Wednesday, June 8, 2016

North Saskatchewan River: Devon to Edmonton

A popular (and easy) paddle in Edmonton is the North Saskatchewan River. We put in upstream of the city and floated into town. You can also put in town and then float out. The map below shows our route, which started in Devon (bottom left) and ended at Laurier Park (about 30km).


The entry point at Devon is nice. You have to go into town and then catch a Saskatchewan Avenue West down to the river. There is a boat launch, toilets and a picnic area. The boat launch is just downstream of the Highway 60 bridge. We had a very short carry to the water (40 feet?) even though the launch itself was hopping.


Once launched, you are looking at a 5-7 hour float into town. There is a whole lot of the picture below as the river winds. There is some interesting geology (look for the coal seams).


There are lots of islands and beaches to pull out on for lunch but no bathrooms! The gravel bars and discourteous boaters help pass the time.


I was pretty happy to see the Anthony Hendry bridge. This is the first viable place to pull out (on the right hand side just before the bridge). It looked like it would be a bit of a wrangle to get the canoe up to the parking area.
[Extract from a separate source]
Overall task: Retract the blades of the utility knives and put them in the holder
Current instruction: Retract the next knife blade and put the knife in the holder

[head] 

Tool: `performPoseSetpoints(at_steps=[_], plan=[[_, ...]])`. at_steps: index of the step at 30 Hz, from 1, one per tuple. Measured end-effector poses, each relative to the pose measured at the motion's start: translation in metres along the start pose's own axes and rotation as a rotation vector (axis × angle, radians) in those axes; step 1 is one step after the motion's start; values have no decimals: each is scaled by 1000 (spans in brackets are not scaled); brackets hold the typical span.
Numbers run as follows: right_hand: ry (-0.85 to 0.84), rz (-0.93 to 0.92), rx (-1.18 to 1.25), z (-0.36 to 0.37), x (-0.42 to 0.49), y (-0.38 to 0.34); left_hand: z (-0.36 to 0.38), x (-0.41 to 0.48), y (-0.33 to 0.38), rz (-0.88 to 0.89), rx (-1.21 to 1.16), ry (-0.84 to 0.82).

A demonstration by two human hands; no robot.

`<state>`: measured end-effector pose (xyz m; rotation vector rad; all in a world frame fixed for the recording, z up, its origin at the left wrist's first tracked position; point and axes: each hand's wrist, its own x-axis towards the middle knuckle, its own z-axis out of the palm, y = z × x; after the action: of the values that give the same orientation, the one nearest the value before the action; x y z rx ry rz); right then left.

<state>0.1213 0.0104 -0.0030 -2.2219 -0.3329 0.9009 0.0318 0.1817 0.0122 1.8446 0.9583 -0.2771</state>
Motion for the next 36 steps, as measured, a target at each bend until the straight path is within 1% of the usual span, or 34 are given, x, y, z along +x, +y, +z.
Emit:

We stayed with it for another hour or so. You can pull out again at the Terwillegar dog park but that is a long carry to the parking lot. Just below Fort Edmonton you can pull out beneath the Quesnel Bridge (on the right, maybe a 30-foot carry to the road) or just a bit further down at the White Mud Creek Park (right hand side, immediate after the creek enters the river). This is maybe a 200-foot carry to the parking lot.


Lots of people (including the various touring companies) pull out on the left hand side at Laurier Park. This is a proper boat launch and you can get your car within 20 feet of the water here. This is where we pulled out.


I've also floated further down to Emily Murphy Park. You can pull out on the right side of the river right after the Groat Bridge. The bank is a bit steep here and if the water the high, the little beach can be under water.


Overall, a long but easy trip on a very calm river. Makes sure you take plenty of water and a hat as the sun is relentless.

2 comments:

  1. Not a comment on this particular trip, but on the page in whole. I just stumbled across it while searching for where the boat launches are at Patricia and Pyramid lakes Jasper. Thanks for all the good info. Places you might like west of Edmonton are Mayatan Lakes, Johnny's Lake, (very shallow but quiet) and the West Cove area of Lac Ste. Anne. Check out access on Google Earth/Maps (I do the same as you do, trying to find nice canoeing spots near Edmonton) Bevin B.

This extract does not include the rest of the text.